Given shortages on testing, there have been just a few populations exposed to coronavirus in the US that have all been tested. Among the first cruise ships to be tested, up to 19% of those on board tested positive. 660 members of the crew of the USS Teddy Roosevelt have tested positive, about 13% of the crew. At the Kirkland Life Care Center, 67% of residents tested positive by March 27.
In Marion Prison in Ohio, two months into this crisis, an astounding 1828 — around 73% — of prisoners have tested positive, per Ohio’s official numbers.
I have no reason to believe that Ohio’s Governor Mike DeWine conducted this experiment intentionally — or even considers it an experiment at all. This is data the state needs to understand how to deal with COVID. His medical officer, Amy Acton, has been first rate. I assume that as Ohio considered the areas where their aggressive response hasn’t succeeded in stopping the spread of COVID, the prisons in the state were one of the most obvious failures (the federal prison at Elkton, Ohio has an official count of 50 inmates who have tested positive, with 6 who have died, though federal prisons aren’t testing everyone). And so the state decided to test everyone at three different institutions.
*DRC has taken an aggressive and unique approach to testing, which includes mass testing of all staff and inmates at the Marion Correctional Institution, the Pickaway Correctional Institution, and the Franklin Medical Center (which is Ohio’s medical facility for inmates). Because we are testing everyone – including those who are not showing symptoms – we are getting positive test results on individuals who otherwise would have never been tested because they were asymptomatic. The total tested and total pending are part of the large mass testing currently underway. Pickaway staff testing will begin the week of April 19, 2020. Once all of those results are received, these columns will be filled. Positive and negative results are still being reported and are current as of this posting.

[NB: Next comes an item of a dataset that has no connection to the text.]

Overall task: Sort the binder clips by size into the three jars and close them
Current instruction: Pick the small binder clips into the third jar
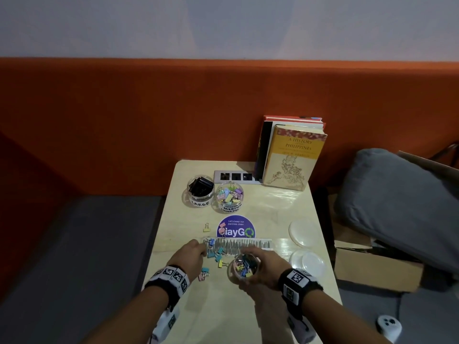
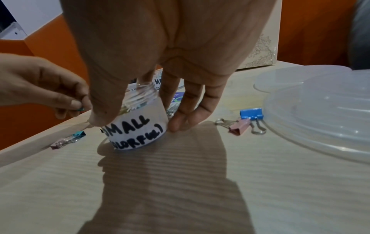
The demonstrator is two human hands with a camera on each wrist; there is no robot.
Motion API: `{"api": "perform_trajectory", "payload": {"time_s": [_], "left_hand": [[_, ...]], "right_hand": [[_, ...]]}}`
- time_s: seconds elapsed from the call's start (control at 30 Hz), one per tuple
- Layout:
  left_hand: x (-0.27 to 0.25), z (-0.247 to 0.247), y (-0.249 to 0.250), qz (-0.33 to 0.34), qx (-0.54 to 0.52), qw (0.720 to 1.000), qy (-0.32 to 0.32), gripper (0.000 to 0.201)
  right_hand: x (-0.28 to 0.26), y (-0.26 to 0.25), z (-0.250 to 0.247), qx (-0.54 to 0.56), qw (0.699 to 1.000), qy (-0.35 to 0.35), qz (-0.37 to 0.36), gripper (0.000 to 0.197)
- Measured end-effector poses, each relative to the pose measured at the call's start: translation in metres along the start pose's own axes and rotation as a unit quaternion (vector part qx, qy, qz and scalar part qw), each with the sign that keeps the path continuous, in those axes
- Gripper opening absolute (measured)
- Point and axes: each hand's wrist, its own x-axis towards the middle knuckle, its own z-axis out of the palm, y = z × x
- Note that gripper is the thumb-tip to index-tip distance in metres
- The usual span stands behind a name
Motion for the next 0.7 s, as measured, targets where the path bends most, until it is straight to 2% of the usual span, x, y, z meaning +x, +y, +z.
{"api": "perform_trajectory", "payload": {"time_s": [0.2,0.33,0.5,0.6,0.63,0.7], "left_hand": [[0.005,-0.017,0.042,0.079,-0.052,0.995,-0.024,0.026],[0.008,-0.018,0.070,0.136,-0.048,0.989,-0.039,0.017],[0.007,-0.014,0.082,0.147,-0.045,0.985,-0.074,0.022],[0.005,-0.011,0.079,0.160,-0.078,0.981,-0.071,0.043],[0.004,-0.012,0.077,0.157,-0.088,0.982,-0.064,0.045],[0.004,-0.014,0.073,0.150,-0.087,0.984,-0.033,0.035]], "right_hand": [[0.001,-0.006,-0.005,-0.025,1.000,-0.015,0.002,0.087],[-0.002,-0.009,-0.007,-0.020,1.000,-0.015,0.005,0.084],[-0.004,-0.013,-0.010,-0.019,0.999,-0.021,0.015,0.077],[-0.005,-0.013,-0.010,-0.017,0.999,-0.020,0.019,0.074],[-0.004,-0.014,-0.010,-0.013,1.000,-0.018,0.020,0.077],[-0.004,-0.013,-0.008,-0.002,1.000,-0.018,0.017,0.084]]}}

Thus far, the positive rates in the other two facilities are lower than at Marion. While I’m not convinced all the Marion prison cases get included in the Ohio count right away, as of now, almost 16% of the Ohio’s cases are in Marion prison.
Whether intentionally or not, Ohio will soon begin to understand what happens when COVID spreads in an enclosed space with a younger population and — in the weeks ahead, what percentage of those men will weather the exposure without deathly symptoms, and then, what percentage of those men have antibodies that suggest they might be able to leave in a prison rampant with the virus with some kind of immunity.
At a minimum, the Marion prison experience shows that — even with two months of warning — without testing, spread of the disease inside closed quarters, will outrun any attempt to generate herd immunity, presumably because the lag between getting the disease, exhibiting symptoms, and developing immunity is too long.
Ohio is collecting necessary data. Better to collect it and identify all the people that might need medical treatment, then pretending the problem is not as bad as it is, which is what virtually all other prisons are doing. The data will help Ohio understand what’s happening at all of its prisons and make informed decisions as a result. One reason DeWine’s response in Ohio has been so good is that he has followed the data.
But having it will create ethically fraught policy questions, particularly in places where those making policy decisions have already shown an inclination to put economic decisions over health considerations.
It poses some pretty troubling policy considerations. While 109 guards at Marion have also tested positive (244 guards in state prisons across Ohio, as well as 38 at Elkton), it’s not yet clear whether the guards have contributed to clusters in surrounding communities — though that’s another thing Ohio will learn as it tests all the Marion population. No prisoner at Marion has yet died (one staffer has). Effectively — again, I’m not saying that this was at all intentional — Ohio is testing whether it’s possible for certain, younger enclosed populations to just weather this illness.
The thing is, I suspect something similar may be happening in other clusters where entire populations will be tested, one where ethical considerations won’t be aired publicly. Will meatpackers, for example, decide that their workers are so expendable that losing ten or so, but then reopening a plant with an immune workforce, is worth the human cost? if they do, we’re unlikely to find out they’ve made that decision anytime soon.
Given the disproportionate impact of this disease on the poor and those who live or work in confined spaces, especially people of color in both populations, given the political stakes Republicans are placing on proceeding as if a pandemic doesn’t change ordinary politics, as more populations like the one in Marion do tests of the entire population, will present ethical questions that our society is in no way prepared to handle.